# A*(star) search algorithm

**Student name**: Lais Carvalho | **student ID**: 2019435 | **email**: santanal@tcd.ie

## Notebook's Overview

This notebook constains the explanation and implementation of the **A star search algorithm**, submitted as home assignment I worth 5% of the final grade for Year 4 of the module Artifical Intelligence on the couse of Computing and Multimedia at CCT College Dublin.

## Explanation

The A* (pronounced __'*a star*'__) search algorithm is very similar to Djikstra's one for finding the shortest path from an origin to a certain goal. The difference is that _A*_ will also use heuristics to perform an informed search on the tree/graph/map. Hence, making an informed choice on which node to follow next, finding the optimal path to the goal and avoiding searching on nodes which will lead to further away from the objective of the search.  
In summary, *A star* uses the accumulated distance to the goal node PLUS admissable heristics (relative distance).

## Exemplification

Suppose we have a map/tree/graph (not necessarily loyal to real-world graphical representation) of a series of nodes, like the one in the figure below (used on the code):


![image.png](attachment:image.png)

Where:
* "Uniform Cost" -> Distance from each node is represented by the integers 1, 8, 3 and 2;
* "Greedy" -> Heuristic distance, represented by `h`.

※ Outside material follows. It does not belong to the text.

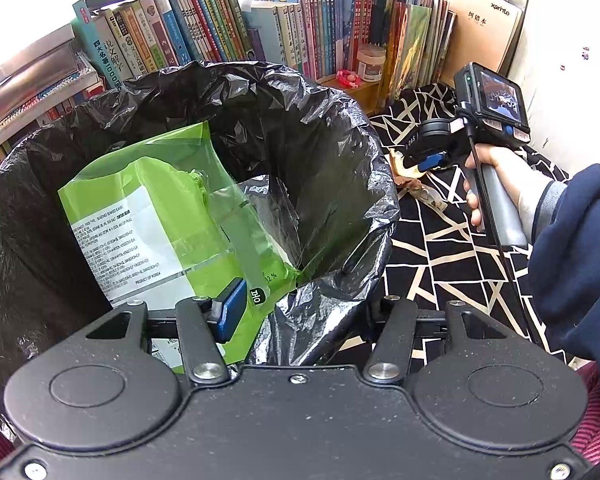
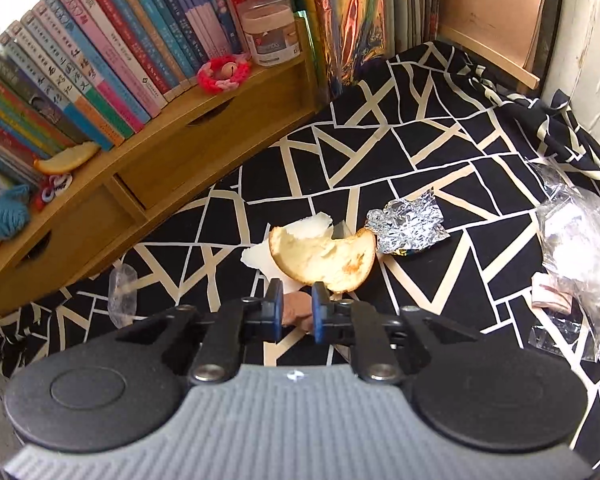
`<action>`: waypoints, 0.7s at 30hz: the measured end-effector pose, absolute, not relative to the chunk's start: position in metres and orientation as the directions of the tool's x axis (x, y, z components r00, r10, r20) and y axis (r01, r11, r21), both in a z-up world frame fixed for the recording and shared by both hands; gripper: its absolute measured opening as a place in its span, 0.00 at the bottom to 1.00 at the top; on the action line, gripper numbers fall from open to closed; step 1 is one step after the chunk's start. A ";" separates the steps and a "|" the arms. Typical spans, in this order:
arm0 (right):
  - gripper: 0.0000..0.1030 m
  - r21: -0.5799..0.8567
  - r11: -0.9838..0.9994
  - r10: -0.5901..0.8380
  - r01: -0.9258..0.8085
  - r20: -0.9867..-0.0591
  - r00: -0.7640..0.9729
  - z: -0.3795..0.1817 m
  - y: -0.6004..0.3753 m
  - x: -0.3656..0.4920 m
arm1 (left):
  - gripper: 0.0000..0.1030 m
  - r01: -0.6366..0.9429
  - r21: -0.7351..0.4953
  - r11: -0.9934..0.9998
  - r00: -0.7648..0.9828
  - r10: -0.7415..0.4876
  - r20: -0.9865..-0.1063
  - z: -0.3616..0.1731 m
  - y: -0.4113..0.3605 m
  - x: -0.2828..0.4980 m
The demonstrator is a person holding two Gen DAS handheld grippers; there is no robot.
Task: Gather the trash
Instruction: 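Grasp the brown crumpled scrap with the right tool and lift it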
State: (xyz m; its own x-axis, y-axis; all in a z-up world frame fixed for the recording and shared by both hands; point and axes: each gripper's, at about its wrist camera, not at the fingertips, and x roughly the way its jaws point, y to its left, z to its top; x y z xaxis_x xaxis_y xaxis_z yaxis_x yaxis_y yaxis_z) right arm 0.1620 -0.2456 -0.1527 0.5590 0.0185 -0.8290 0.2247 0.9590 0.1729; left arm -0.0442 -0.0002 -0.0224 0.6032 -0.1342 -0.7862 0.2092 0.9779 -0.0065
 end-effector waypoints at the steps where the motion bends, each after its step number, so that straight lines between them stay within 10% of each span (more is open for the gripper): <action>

To perform an informed search, each node in the tree (graph or map) will have a _weight_ assigned (heuristic) to it that will make possible to quickly compute the cost to get to the goal node.
> NOTE: In order for the *A star* search to return the shortest/optimal path, heuristic distances can never overestimate the real cost (Manhattan distance) to the goal. It must either underestimate it or to match it.


Starting from the start node `S`, we log the heuristic distance of the node to the dictionary of visited nodes. And proceed to expand the search. For each visited node (when all possibilities are evaluated) the shorthest A* score is chosen and added to the dictionary of visited nodes.
When all nodes expanded have the same *A* cost*, the algorithm performs the expansion/evaluation on the next node following the alphabetical order. Finally, the heuristic measure for goal states are always ZERO.

A* score = cost of the path (so far) + heuristic of the end node of the path
which gives an estimate of the total cost of the path so far.

The [Berkley video](https://youtu.be/b9fH-j_yNHU?t=158) specifies the formualaes as such:

`F(n) = G(n) + H(n)`, where:
* `F(n)` = A* score;
* `G(n)` = Uniform Cost order (a.k.a. *backward cost*) i.e., edge distance from start node to end node;
* `H(n)` = Greedy order (a.k.a. *forward cost*) i.e., heuristic distance between current node and end node).


## Implementation

For the implemetation, the student used the code available on [this GitHub repository](https://github.com/marcoscastro/a_star_search_algorithm) and slightly adapt it for better understanding.
The following snippets are compatible with Python 2.7 and 3.9.  

The code and comments are as follows:

In [1]:
import heapq  # PriorityQueue
from collections import defaultdict


# class that represents a priority queue
class PriorityQueue:
    def __init__(self):
        self._queue = []
        self._index = 0

    def insert(self, item, priority):
        # inserts node items into the priority queue
        heapq.heappush(self._queue, (priority, self._index, item))
        self._index += 1

    def remove(self):
        # removes node items into the priority queue
        return heapq.heappop(self._queue)[-1]

    def isEmpty(self):
        # checks if the priority queue is empty
        return len(self._queue) == 0

    def getSize(self):
        # returns the size of the priority queue
        return self._index


# class that represents a node
class Node:

    # "key" is the identifier of node
    # "forward_cost" is h(n) (cost of the heuristic)
    # "forward_cost" is used in the calculate of "A* search": f(n) = g(n) + h(n) where
    # h(n) is the forward cost and g(n) is the backward cost
    # remember: "A* search" is the combination of Uniform-cost (UCS) and Greedy
    def __init__(self, key, forward_cost):
        self.key = key
        self.forward_cost = forward_cost

    def getKey(self):
        # returns the key of the dictionary for a node
        return self.key

    def getForwardCost(self):
        # returns the forward cost ()
        return self.forward_cost


# class that represents a graph/map
class Graph:
    def __init__(self):
        self.nodes = {}  # dictionary of the nodes
        self.edges = []  # list of 3-tuple (source, destination, weight)
        self.path = []  # path

        # dictionary with the lists of successors of each node, faster for get the successors
        # each item of list is a 2-tuple: (destination, weight)
        self.successors = defaultdict(list)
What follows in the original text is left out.